The Musou Tsuribashi Bridge is not your typical tourist attraction. It doesn’t grace glossy travel brochures or feature on Instagram feeds. Instead, it stands silently in the middle of nowhere, daring those who venture near. To reach it, you must ascend a steep mountain, clinging to chains embedded in the stone. The journey alone is an adrenaline rush.
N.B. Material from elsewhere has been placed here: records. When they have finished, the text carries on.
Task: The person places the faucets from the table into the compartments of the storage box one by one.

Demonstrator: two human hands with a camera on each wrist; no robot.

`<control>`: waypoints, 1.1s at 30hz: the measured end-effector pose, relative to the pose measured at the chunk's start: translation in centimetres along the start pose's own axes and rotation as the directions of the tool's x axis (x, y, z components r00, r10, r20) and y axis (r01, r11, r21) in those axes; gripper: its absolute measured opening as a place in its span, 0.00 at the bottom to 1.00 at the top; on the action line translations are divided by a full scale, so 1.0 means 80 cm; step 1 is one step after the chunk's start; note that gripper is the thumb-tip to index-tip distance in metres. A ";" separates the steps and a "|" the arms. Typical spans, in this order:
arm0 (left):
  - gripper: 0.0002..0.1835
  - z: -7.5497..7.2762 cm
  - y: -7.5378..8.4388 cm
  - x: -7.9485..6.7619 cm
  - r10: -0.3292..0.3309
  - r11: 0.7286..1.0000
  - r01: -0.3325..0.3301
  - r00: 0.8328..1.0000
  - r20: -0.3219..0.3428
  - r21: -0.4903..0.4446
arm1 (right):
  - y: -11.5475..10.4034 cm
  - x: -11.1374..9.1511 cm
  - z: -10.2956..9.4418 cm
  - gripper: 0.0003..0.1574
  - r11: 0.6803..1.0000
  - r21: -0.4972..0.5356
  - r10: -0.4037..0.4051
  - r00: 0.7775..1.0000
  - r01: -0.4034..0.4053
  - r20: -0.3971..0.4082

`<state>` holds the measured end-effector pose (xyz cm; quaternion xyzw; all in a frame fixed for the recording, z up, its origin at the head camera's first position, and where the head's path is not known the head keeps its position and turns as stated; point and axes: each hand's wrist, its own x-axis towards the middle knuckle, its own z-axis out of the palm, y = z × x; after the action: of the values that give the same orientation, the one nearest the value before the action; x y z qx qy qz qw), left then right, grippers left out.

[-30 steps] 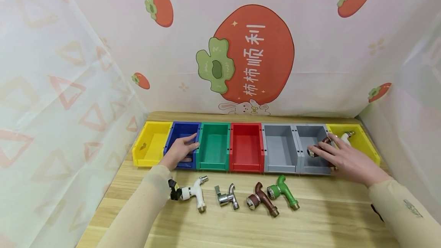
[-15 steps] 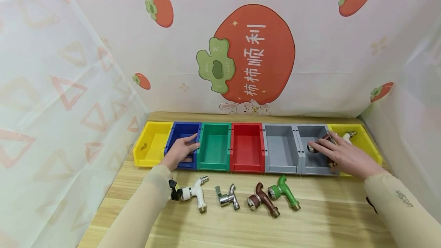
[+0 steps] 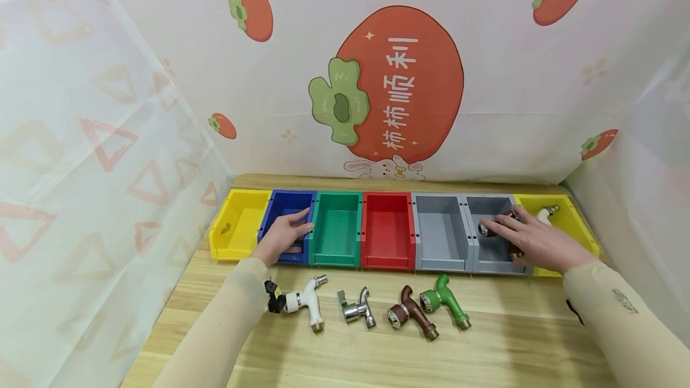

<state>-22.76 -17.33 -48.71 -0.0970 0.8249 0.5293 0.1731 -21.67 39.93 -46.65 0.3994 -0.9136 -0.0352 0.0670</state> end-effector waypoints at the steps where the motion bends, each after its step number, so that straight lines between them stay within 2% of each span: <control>1: 0.32 0.000 0.000 0.000 0.002 1.000 -0.002 1.000 0.001 0.002 | 0.000 0.001 -0.001 0.78 1.000 0.009 0.010 1.000 -0.010 0.014; 5: 0.32 0.000 -0.001 0.001 0.002 1.000 -0.002 1.000 -0.002 0.002 | -0.003 0.007 -0.005 0.76 0.998 0.045 0.042 0.997 -0.046 0.068; 15: 0.32 0.000 -0.001 0.002 0.000 1.000 0.000 1.000 -0.001 0.001 | -0.003 0.021 -0.008 0.74 0.997 0.055 0.050 0.987 -0.059 0.151; 33: 0.32 0.001 0.002 -0.003 -0.001 1.000 0.001 1.000 -0.003 0.006 | -0.001 0.024 -0.005 0.67 0.985 0.146 0.075 0.985 -0.098 0.156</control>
<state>-22.59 -17.21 -48.52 -0.0978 0.8266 0.5266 0.1724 -22.80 38.46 -46.07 0.3596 -0.9325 0.0078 -0.0313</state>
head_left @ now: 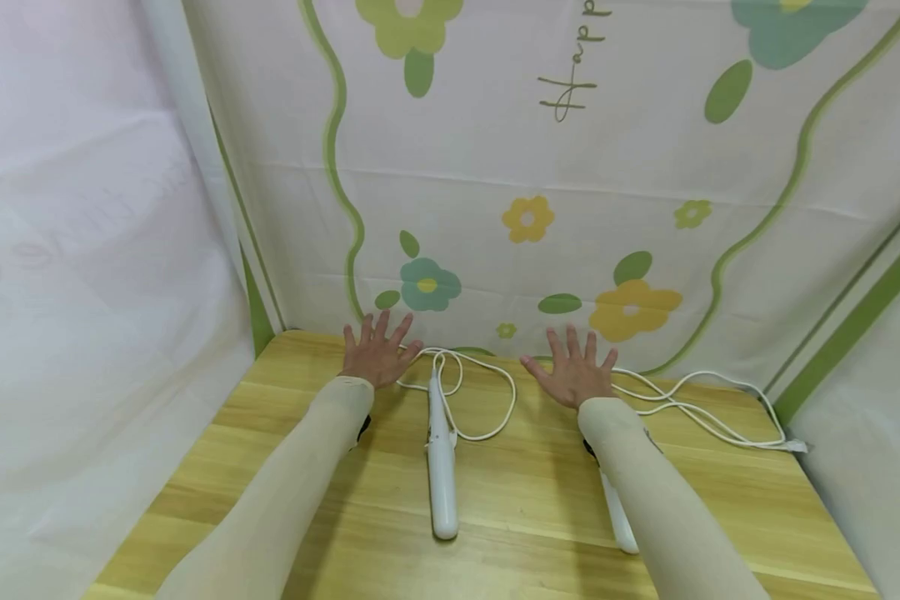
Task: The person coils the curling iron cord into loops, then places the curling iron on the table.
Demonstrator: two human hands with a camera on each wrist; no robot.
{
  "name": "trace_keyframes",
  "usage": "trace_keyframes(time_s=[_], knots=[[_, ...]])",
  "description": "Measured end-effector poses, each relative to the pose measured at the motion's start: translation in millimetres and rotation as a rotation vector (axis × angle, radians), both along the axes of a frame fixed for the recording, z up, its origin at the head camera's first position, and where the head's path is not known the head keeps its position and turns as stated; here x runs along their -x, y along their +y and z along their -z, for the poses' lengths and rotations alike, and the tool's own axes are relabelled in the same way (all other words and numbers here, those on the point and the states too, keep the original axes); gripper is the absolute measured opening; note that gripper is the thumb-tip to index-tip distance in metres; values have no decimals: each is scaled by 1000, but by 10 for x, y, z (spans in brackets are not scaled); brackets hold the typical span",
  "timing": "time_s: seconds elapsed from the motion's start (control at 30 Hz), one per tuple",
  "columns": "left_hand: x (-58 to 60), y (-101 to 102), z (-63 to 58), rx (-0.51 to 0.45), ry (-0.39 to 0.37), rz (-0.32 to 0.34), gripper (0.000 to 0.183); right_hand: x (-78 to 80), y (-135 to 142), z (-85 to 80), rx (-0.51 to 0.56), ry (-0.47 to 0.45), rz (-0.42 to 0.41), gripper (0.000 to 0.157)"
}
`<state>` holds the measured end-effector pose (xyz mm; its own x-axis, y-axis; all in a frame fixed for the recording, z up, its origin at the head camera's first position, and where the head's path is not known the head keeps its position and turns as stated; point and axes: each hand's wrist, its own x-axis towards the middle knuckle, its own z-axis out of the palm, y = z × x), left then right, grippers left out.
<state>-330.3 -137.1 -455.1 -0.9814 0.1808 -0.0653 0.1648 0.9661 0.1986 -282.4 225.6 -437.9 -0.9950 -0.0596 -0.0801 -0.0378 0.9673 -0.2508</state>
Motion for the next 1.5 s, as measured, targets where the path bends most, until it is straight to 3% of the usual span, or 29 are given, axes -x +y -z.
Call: trace_keyframes(time_s=[0.63,0.93,1.5], knots=[[-13,-24,7,14,52,-4,72,7,49,51,15,11,-19,99],[-139,-32,67,-58,73,-18,75,-36,-4,77,49,34,-53,94],[-357,-49,105,-97,64,4,72,-123,-71,195,38,64,-126,92]])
2. The Vine Suspension Bridge

Built in the 1950s, the Musou Tsuribashi is possibly the oldest vine suspension bridge in existence. Its timeworn planks, reinforced by wire and wooden supports, tell tales of countless footsteps. But here’s the catch: the bridge is extremely unstable. Many planks are loose or missing, leaving gaping holes that test your courage with every step.

3. A Dance with Fear

As you set foot on the Musou Tsuribashi, the world shifts. The ground beneath seems to vanish, replaced by a void that beckons. The wind whispers secrets, and the valley below yawns wide. Each sway of the bridge sends shivers down your spine. Your legs may tremble, but you press forward, drawn by the allure of the unknown.

4. Views of Neuschwanstein Castle

Despite its perilous state, the Musou Tsuribashi offers glimpses of beauty. From its precarious planks, you can feast your eyes on the majestic Neuschwanstein Castle. The juxtaposition of danger and splendor creates a surreal experience—one that etches itself into your memory forever.

The Musou Tsuribashi Bridge is not merely a crossing; it’s a rite of passage for those seeking adrenaline-fueled thrills. If you dare to tread its fragile boards, remember that fear and awe often walk hand in hand. So take a deep breath, steady your nerves, and step onto the Musou Tsuribashi—a bridge that defies reason and invites you to dance with danger.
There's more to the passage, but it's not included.